Cette question pourrait être posée par un enfant, juste après « On va où quand on est mort ? » et « Pourquoi le ciel est bleu ? ». Cette fois, ce sont les difficultés d’une lycéenne qui m’ont amenée à la formuler. Nous étions en train de regarder toutes les deux un problème de physique, dans lequel il s’agissait de calculer la vitesse et l’énergie d’une bille qu’on lâche à une certaine hauteur, et qui tombe sur le sol. sLe professeur conseillait fortement de faire un schéma, ce qui semblait insurmontable à cette jeune fille : comment représenter le moment pendant lequel la bille tombe ? Certes, on peut faire deux dessins pour représenter la situation initiale et la situation finale, mais comment représenter le temps qui s’écoule entre les deux ?

(photo Nile pour Pixabay)

Le temps est une notion qui reste abstraite, contrairement à l’espace. Par exemple, on peut dessiner un terrain de foot, la Terre, la surface de la table, mais on ne peut pas dessiner une heure, une vie, où le temps qu’il faut pour se couler un bain. On peut juste contourner le problème, par exemple en dessinant une pendule et en coloriant ses aiguilles. Le temps est même fourbe, car il nous donne des impressions différentes : les enfants savent bien qu’un tour de manège de 3 minutes est bien plus court que les 3 minutes qu’on passe à se brosser les dents !

Pourtant, être capable de se représenter mentalement la notion du temps est fondamental pour nos enfants. Savoir ce que c’est qu’une date, une durée, et pouvoir donner du sens à un texte qui fait allusion au temps est indispensable dans toutes les matières scolaires. Voici quelques exemples :

– Pour conjuguer les verbes, avec l’utilisation du futur antérieur (« je viendrai quand tu auras fini ») ou la différence entre le passé simple et l’imparfait (« je mangeais quand mon téléphone sonna ») ;

– Idem en anglais, avec la célèbre règle sur l’utilisation de « since » et « for » avec le présent perfect. Que de souvenirs ! Je vous entends d’ici vous écrier « Ah, mais oui, c’était comment déjà ? » ! Allez, je vous rafraîchis la mémoire : on utilise « since » avec une date de départ (« I’ve know him since last summer » : je le connais depuis l’été dernier) et « for » avec une durée (« I’ve know him for 10 years » : je le connais depuis 10 ans).
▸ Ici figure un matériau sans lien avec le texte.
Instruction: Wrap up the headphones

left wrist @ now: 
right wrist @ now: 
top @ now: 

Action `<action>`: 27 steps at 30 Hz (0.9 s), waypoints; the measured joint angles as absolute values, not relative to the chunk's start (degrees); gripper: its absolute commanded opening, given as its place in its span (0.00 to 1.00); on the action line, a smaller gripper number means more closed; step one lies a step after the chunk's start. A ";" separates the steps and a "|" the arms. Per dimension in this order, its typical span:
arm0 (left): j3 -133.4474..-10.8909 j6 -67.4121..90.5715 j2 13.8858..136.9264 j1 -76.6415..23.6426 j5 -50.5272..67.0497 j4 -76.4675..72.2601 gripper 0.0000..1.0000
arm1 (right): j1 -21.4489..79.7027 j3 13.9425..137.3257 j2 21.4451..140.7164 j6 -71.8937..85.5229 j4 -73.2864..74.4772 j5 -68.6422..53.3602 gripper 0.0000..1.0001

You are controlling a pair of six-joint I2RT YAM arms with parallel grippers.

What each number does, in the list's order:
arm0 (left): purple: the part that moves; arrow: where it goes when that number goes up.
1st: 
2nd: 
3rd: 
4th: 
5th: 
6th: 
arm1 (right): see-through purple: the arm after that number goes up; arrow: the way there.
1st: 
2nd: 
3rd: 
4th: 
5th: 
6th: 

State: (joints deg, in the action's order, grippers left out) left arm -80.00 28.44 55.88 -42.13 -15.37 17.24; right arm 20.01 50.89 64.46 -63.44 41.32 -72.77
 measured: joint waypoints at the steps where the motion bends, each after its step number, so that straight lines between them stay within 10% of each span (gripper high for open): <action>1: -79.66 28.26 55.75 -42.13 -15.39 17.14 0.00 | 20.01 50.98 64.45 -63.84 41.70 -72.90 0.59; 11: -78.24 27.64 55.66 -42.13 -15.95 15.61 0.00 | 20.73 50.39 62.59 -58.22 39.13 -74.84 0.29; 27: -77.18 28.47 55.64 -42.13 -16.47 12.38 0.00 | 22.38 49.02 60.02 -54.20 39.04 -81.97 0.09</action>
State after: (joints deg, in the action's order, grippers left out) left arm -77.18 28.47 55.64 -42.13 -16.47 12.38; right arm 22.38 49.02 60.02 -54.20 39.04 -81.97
Autant dire qu’un élève qui n’est pas au clair dans sa tête avec ces notions de durée et de date, ou qui ne sait pas comment se les représenter mentalement, n’a aucune chance de comprendre puis appliquer la règle…

– Dans tous les travaux pratiques de SVT, physique, chimie et autres, quand on observe un phénomène qui dure un certain temps et qu’il faut le décrire et éventuellement faire un schéma ;

– En Histoire évidemment, avec la nécessité de jongler mentalement entre des évènements qui ont lieu avant, après, en même temps les uns par rapport aux autres

– Etc.

Comment faire alors pour entraîner nos enfants à penser les notions de date, de durée, de moment, de temps… ? Voici deux idées d’activité à faire avec eux.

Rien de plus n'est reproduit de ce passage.